InterSystems Developer
Posted on June 30, 2024
If you're running IRIS in a mirrored configuration for HA in GCP, the question of providing a Mirror VIP (Virtual IP) becomes relevant. Virtual IP offers a way for downstream systems to interact with IRIS using one IP address. Even when a failover happens, downstream systems can reconnect to the same IP address and continue working.
The main issue, when deploying to GCP, is that an IRIS VIP has a requirement of IRIS being essentially a network admin, per the docs.
To get HA, IRIS mirror members must be deployed to different availability zones in one subnet (which is possible in GCP as subnets always span the entire region). One of the solutions might be load balancers, but they, of course, cost extra, and you need to administrate them.
In this article, I would like to provide a way to configure a Mirror VIP without using Load Balancers suggested in most other GCP reference architectures.
Architecture
We have a subnet running across the region (I simplify here - of course, you'll probably have public subnets, arbiter in another az, and so on, but this is an absolute minimum enough to demonstrate this approach). Subnet's CIRD is 10.0.0.0/24
, which means it is allocated IPs 10.0.0.1
to 10.0.0.255
. As GCP reserves the first and last two addresses, we can use 10.0.0.2
to 10.0.0.253
.
We will implement both public and private VIPs at the same time. If you want, you can implement only the private VIP.
Idea
Virtual Machines in GCP have Network Interfaces. These Network Interfaces have Alias IP Ranges which are private IP addresses. Public IP Addresses can be added by specifying Access Config
Network Interfaces configuration is a combination of Public and/or Private IPs, and it's routed automatically to the Virtual Machine associated with the Network interface. So there is no need to update the routes. What we'll do is, during a mirror failover event, delete the VIP IP configuration from the old primary and create it for a new primary. All operations to do that take 5-20 seconds for Private VIP only, from 5 seconds and up to a minute for a Public/Private VIP IP combination.
Implementing VIP
- Allocate IP address to use as a public VIP. Skip this step if you want private VIP only.

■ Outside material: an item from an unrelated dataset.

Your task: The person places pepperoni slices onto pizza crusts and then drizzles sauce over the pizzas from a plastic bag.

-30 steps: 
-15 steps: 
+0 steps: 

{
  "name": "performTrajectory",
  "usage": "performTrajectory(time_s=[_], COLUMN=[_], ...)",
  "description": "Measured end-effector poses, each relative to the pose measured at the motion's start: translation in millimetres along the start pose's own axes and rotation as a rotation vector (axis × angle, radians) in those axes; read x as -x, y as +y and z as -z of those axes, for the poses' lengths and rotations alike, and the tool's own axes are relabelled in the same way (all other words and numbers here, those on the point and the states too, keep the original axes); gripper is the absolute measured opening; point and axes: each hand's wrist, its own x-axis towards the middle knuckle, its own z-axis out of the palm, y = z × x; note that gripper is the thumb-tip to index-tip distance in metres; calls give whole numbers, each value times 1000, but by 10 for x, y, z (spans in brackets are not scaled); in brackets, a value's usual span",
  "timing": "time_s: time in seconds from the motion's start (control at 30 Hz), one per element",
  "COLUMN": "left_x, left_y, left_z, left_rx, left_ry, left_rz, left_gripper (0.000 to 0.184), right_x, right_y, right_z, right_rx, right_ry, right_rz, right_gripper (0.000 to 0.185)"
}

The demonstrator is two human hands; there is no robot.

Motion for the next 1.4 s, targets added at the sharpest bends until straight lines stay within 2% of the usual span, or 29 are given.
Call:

- Decide on a private VIP value. I will use
10.0.0.250
. - Provision your IRIS Instances with a service account
- compute.instances.get
- compute.addresses.use
- compute.addresses.useInternal
- compute.instances.updateNetworkInterface
- compute.subnetworks.use
For External VIP you'll also need:
- compute.instances.addAccessConfig
- compute.instances.deleteAccessConfig
- compute.networks.useExternalIp
- compute.subnetworks.useExternalIp
- compute.addresses.list
- When a current mirror member becomes primary, we'll use a ZMIRROR callback to delete a VIP IP configuration on another mirror member's network interface and create a VIP IP configuration pointing at itself.
That's it.
ROUTINE ZMIRROR
NotifyBecomePrimary() PUBLIC {
#include %occMessages
set sc = ##class(%SYS.System).WriteToConsoleLog("Setting Alias IP instead of Mirror VIP"_$random(100))
set sc = ##class(%SYS.Python).Import("set_alias_ip")
quit sc
}
And here's set_alias_ip.py
which must be placed into mgr\python
directory:
"""
This script adds Alias IP (https://cloud.google.com/vpc/docs/alias-ip) to the VM Network Interface.
You can allocate alias IP ranges from the primary subnet range, or you can add a secondary range to the subnet
and allocate alias IP ranges from the secondary range.
For simplicity, we use the primary subnet range.
Using google cli, gcloud, this action could be performed in this way:
$ gcloud compute instances network-interfaces update <instance_name> --zone=<subnet_zone> --aliases="10.0.0.250/32"
Note that the command for alias removal looks similar - just provide an empty `aliases`:
$ gcloud compute instances network-interfaces update <instance_name> --zone=<subnet_zone> --aliases=""
We leverage Google Compute Engine Metadata API to retrieve <instance_name> as well as <subnet_zone>.
Also note https://cloud.google.com/vpc/docs/subnets#unusable-ip-addresses-in-every-subnet.
Google Cloud uses the first two and last two IPv4 addresses in each subnet primary IPv4 address range to host the subnet.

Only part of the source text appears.